Безусловно, от Ильи требовали максимума, но из него ничего не выжимали, что оставляло спортсмену хоть какое-то здоровье. В своей ошибке, в стрессовом переломе Трусова виновата сама — Илья прав, он каким-то образом угадал. Спортсменка просто хотела выиграть, тогда для неё эти пять четверных были базой, то чем она обязана обладать, если претендует на золотую медаль и выполнять их она согласилась любой ценой. Собственноручно накинула на себя петлю. Умерла она от чужих рук.
— Интересно? — Саша вздрагивает, подпрыгивая и оборачиваясь назад, где Чен улыбаясь вовсе не радушной улыбкой, пододвигал второй стул ближе к ней, после — положив свой локоть на её макушку, придавливая. — Нравится четверной аксель?
— Нет, вовсе нет, — возмутилась младшая, поспешно качая головой, словно трясясь.
— Да ладно тебе, Илье не скажу, — усмехается Нейт и подталкивает Трусову плечом, — я же видел, как ты улыбалась.
— Единственное, что мне нравится это прыжок, а не его наличие у Малинина, — строго, поджав губы, будто сдерживая рык ответила Саша.
— Конечно, — кивнул Олимпийский чемпион еще больше усмехаясь, — но заметь, я про наличие и Илью ничего не говорил.
— Иди ты, — на этот раз толкает Саша, ударяет локтем под ребра и старший, задыхаясь в своем смехе завыл. — Лучше бы разбился на этом акселе.

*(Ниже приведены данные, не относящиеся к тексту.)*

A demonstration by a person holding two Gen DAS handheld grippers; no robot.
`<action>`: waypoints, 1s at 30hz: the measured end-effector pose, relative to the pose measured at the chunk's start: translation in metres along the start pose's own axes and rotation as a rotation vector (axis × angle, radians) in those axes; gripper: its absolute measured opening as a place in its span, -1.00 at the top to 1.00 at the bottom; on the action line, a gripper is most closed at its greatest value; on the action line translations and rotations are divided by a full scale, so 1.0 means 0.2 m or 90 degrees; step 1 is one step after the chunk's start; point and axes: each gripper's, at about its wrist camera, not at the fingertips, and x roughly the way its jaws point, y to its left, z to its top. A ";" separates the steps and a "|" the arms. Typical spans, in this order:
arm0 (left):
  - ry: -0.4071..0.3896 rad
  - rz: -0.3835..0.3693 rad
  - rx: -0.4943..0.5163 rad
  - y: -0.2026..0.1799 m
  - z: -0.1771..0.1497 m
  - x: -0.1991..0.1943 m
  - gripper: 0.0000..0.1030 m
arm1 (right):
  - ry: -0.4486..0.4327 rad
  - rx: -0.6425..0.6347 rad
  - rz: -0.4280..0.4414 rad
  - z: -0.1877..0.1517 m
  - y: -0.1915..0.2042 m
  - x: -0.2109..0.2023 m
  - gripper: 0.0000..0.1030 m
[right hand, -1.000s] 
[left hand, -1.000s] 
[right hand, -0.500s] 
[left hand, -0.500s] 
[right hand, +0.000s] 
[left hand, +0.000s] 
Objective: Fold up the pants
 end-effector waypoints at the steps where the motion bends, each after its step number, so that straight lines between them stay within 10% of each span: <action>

— Ч-ч-ч, тише, тише, — не успокаивается Нейтан, играючи обеими руками гладя по волосам. — Я все понимаю, гормоны, всё-таки возраст — не шутка. Да и вы с Ильей не плохо таки смотри…
— Нейт! — перебила Трусова, со всей силы заряжая другу по затылку, и тот жмуриться, впервые затихая.
— А ну, смотри. Всё-таки он вполне себе симпатичным вырос, весь в меня, — вдруг подпрыгнул тот, — Малина, то аксель приземлила.
У Саши глаза вышли из орбит, она подпрыгнула вместе с Ченом и вцепившись в стол, уставилась на длинный выезд. Её самообладание окончательно рухнуло. Сердце забилось в тысячу раз сильнее, веко задергалось вместе с каждым ударом ладоней Нейта, что безудержно аплодировал. Но самое страшное — мозг отключился.
Она не контролировала себя, когда Нейт тащил её по лестнице, по коридором, выпихивая на лёд там где все восторженно встречали первый в мире четверной аксель. В тот момент все забыли про Юдзуру, чья цель была такая же, как у Ильи сейчас, и может он выезжал его на тренировках, но старты… что было на стартах. Так умер легендарный спортсмен, такую смерть предвещала Саша Илье, когда он скакал, как ребенок, бросался в руки всех подряд, не различая лиц.
Так, в оцепенении, в ужасе, перед тем, что человек, с которым она боролась с двенадцати, если не больше лет её обыграл.